* WHAT TO DO: Reproduce the records below in full and word for word, excluding pictures.

(Data excerpts)
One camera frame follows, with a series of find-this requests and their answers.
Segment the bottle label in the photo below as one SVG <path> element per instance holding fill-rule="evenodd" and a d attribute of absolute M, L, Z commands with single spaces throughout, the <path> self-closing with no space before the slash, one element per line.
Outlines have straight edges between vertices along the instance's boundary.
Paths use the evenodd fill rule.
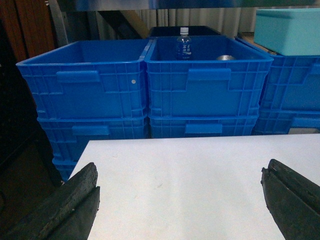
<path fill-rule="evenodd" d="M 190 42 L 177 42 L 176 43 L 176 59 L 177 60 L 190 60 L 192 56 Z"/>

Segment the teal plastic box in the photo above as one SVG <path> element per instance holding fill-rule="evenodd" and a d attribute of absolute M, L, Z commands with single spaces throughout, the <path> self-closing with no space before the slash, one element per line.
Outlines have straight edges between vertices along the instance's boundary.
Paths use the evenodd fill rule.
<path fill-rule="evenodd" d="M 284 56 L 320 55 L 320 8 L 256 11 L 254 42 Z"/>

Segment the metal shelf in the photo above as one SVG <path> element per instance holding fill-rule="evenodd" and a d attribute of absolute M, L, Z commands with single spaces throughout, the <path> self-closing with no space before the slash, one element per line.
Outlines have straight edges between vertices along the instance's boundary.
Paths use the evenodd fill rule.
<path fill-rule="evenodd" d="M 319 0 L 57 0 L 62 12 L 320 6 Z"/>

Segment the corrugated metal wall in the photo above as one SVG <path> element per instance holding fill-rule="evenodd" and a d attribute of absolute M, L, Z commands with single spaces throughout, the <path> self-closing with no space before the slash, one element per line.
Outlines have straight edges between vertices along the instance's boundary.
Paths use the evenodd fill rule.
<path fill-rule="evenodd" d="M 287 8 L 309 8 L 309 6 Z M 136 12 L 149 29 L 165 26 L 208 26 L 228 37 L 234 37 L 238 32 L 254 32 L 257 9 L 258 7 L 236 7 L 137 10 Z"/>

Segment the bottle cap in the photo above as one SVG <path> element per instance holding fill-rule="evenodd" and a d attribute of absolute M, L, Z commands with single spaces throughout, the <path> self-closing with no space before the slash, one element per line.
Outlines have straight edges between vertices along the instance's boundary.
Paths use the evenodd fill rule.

* WRITTEN RESPONSE:
One camera frame follows, with a series of find-this requests and their answers.
Segment the bottle label in the photo below as one SVG <path> element per instance holding fill-rule="evenodd" and a d attribute of absolute M, L, Z commands with single spaces throughout, the <path> self-closing with no space before the slash, one element per line.
Outlines have straight edges between vertices along the instance's boundary.
Paths use the evenodd fill rule.
<path fill-rule="evenodd" d="M 190 42 L 177 42 L 176 43 L 176 59 L 177 60 L 190 60 L 192 56 Z"/>

Segment the teal plastic box in the photo above as one SVG <path> element per instance holding fill-rule="evenodd" and a d attribute of absolute M, L, Z commands with single spaces throughout, the <path> self-closing with no space before the slash, one element per line.
Outlines have straight edges between vertices along the instance's boundary.
Paths use the evenodd fill rule.
<path fill-rule="evenodd" d="M 284 56 L 320 55 L 320 8 L 256 11 L 254 42 Z"/>

Segment the metal shelf in the photo above as one SVG <path> element per instance holding fill-rule="evenodd" and a d attribute of absolute M, L, Z commands with single spaces throughout, the <path> self-closing with no space before the slash, one element per line.
Outlines have straight edges between vertices along the instance's boundary.
Paths use the evenodd fill rule.
<path fill-rule="evenodd" d="M 319 0 L 57 0 L 62 12 L 320 6 Z"/>

Segment the corrugated metal wall in the photo above as one SVG <path> element per instance holding fill-rule="evenodd" and a d attribute of absolute M, L, Z commands with single spaces throughout, the <path> self-closing with no space before the slash, one element per line.
Outlines have straight edges between vertices along the instance's boundary.
Paths use the evenodd fill rule.
<path fill-rule="evenodd" d="M 287 8 L 309 8 L 309 6 Z M 136 12 L 149 29 L 165 26 L 208 26 L 228 37 L 234 37 L 238 32 L 254 32 L 257 9 L 258 7 L 236 7 L 137 10 Z"/>

Segment the bottle cap in the photo above as one SVG <path> element per instance holding fill-rule="evenodd" and a d attribute of absolute M, L, Z commands with single spaces throughout, the <path> self-closing with no space before the slash, one element per line.
Outlines have straight edges between vertices along the instance's boundary.
Paths use the evenodd fill rule.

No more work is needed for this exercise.